As of last night, I am an official high school graduate. This moment came and went with peace. I was extremely unsure of how I would feel in this moment. With past experiences with major life change, I have not reacted well (months of not fun depression and loneliness), so I was extremely anxious for a retriggering of sorts.
Thankfully I prepared for the day well. I asked many brothers and sisters for prayer weeks leading up to this night. Let me tell you- the Lord is so faithful through prayer and don't you ever forget that. I felt that the Lord was calling me to hand the day over to Him and that's exactly what I did. Instead of passing the time by watching another episode of House on Netflix, I would work on studying and memorizing a new passage of Scripture. Instead of jamming out to loads of One Direction, I shuffled through some Hillsong and Rend. This gave me a lot more peace than any earthly thing could have.

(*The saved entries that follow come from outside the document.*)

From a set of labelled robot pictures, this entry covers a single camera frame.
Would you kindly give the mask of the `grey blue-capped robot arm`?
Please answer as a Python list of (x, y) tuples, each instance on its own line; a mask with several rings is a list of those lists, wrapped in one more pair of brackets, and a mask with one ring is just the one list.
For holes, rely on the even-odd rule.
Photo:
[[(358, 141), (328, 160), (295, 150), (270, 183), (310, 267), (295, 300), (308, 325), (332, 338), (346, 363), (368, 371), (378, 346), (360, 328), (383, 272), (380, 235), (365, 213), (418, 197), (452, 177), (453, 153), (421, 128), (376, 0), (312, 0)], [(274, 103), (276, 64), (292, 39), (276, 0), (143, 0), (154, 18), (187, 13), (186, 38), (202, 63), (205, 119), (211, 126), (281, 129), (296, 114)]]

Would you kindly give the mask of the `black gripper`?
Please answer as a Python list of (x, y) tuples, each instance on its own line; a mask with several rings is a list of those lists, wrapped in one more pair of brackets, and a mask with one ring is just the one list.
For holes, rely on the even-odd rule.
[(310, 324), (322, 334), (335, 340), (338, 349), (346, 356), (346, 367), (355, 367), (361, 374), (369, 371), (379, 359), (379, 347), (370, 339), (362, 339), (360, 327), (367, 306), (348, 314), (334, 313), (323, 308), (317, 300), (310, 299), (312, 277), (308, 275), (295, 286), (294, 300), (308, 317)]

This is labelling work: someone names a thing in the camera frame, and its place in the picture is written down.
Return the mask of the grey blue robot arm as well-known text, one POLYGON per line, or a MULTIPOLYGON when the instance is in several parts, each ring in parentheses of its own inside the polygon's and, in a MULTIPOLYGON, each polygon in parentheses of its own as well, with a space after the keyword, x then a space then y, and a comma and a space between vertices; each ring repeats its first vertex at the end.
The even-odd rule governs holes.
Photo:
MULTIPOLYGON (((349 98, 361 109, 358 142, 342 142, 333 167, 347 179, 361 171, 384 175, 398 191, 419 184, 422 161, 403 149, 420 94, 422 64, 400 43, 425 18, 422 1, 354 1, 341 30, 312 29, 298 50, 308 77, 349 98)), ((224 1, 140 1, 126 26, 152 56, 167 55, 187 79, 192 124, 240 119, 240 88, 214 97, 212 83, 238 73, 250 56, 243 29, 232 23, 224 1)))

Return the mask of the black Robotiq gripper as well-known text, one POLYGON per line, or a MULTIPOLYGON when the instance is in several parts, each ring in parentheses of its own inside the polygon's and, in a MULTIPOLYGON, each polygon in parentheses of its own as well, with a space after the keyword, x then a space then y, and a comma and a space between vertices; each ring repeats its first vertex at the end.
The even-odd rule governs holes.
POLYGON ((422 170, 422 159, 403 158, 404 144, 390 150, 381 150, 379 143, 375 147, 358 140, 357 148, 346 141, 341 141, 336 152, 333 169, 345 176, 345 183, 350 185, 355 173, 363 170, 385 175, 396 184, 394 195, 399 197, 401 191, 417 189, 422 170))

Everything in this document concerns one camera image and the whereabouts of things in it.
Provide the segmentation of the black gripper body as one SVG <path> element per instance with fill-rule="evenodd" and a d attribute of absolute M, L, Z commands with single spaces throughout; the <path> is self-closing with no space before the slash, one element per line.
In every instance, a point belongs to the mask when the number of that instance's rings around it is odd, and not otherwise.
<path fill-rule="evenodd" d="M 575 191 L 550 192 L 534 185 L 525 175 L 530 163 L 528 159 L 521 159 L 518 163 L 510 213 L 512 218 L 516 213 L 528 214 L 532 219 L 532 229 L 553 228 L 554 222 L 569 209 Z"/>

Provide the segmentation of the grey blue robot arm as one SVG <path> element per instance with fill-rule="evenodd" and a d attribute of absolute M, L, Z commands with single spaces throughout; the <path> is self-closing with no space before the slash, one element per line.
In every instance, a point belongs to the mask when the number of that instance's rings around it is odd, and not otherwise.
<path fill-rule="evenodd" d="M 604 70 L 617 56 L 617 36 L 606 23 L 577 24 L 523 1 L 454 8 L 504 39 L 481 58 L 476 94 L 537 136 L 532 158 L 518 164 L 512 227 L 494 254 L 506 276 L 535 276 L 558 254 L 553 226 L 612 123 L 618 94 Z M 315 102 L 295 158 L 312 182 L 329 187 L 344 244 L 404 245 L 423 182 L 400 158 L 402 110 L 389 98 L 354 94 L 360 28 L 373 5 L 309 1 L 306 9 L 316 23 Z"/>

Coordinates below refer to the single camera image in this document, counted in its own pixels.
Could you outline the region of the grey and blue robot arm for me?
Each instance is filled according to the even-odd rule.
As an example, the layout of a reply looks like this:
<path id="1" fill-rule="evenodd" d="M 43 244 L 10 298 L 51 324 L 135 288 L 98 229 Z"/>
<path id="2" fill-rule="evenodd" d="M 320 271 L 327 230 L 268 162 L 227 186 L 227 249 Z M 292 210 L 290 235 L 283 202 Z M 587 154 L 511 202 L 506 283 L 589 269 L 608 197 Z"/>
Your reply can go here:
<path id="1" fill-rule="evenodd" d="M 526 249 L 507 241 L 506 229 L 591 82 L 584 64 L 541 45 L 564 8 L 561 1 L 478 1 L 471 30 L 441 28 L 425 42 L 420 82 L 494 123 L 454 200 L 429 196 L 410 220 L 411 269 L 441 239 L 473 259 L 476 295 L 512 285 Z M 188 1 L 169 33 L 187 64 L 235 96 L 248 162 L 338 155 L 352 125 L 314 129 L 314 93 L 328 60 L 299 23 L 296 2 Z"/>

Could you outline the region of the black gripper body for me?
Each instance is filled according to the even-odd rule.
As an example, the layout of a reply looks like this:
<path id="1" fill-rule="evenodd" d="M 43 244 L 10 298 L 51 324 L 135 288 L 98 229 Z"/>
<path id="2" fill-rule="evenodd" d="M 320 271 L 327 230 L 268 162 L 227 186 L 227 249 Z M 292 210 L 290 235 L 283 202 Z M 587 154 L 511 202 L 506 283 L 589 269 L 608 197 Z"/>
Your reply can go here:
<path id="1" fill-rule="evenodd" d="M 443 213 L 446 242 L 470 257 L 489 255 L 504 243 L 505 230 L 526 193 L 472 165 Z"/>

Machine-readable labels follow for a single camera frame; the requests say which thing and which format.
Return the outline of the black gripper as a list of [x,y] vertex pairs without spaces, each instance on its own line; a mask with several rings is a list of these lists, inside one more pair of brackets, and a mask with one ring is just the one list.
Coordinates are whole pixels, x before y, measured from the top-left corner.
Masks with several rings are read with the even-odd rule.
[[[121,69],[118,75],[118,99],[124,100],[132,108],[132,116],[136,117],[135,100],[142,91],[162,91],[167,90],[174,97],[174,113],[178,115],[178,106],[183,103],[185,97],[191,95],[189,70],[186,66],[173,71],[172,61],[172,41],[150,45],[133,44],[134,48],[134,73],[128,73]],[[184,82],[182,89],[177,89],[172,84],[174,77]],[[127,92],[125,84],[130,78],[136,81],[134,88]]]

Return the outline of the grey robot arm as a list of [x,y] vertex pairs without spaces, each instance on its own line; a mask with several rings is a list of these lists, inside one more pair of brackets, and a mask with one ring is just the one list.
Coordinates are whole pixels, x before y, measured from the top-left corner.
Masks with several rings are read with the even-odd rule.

As a now high school graduate unemployed adult, I have been observing my peers and seeing all that they are doing. I noticed that loads of people my age were out in the world experiencing, living, and seeing the world! By comparison, I couldn't help but feel that I am missing out. There are so many things to be done and so many places to see. I've grown in a lower end middle-class family the majority of my life so growing up we never went on family trips. I found myself disappointed with my life and felt like I was going nowhere and doing nothing when there is so much out there. I was not content with where I was.
The more I continued to think about all the different places I wish I could be and all the things I wish I could be doing, it hit me. God has me where I am for a purpose. Luckily, where I am is my beautiful hometown that I love so much (I mean tourists flood the city year round for a reason right?). Proverbs 19:21 offers a humbling reminder- "Many are the plans in the minds of a man, but it is the purpose of the Lord that will stand". My walk with the Lord the past two months has been almost nonexistent. I've been filling my time with other idols rather than prioritizing intimate time with God. I feel the Lord telling me to dwell where I am. He is calling me to be still in the present- to listen, to learn, and to grow. He will guide me through this. In the words of Psalm 37:7, "be still before the Lord and wait patiently for Him". He will work. He has a perfect and ultimate plan and it holds more than you can ever imagine!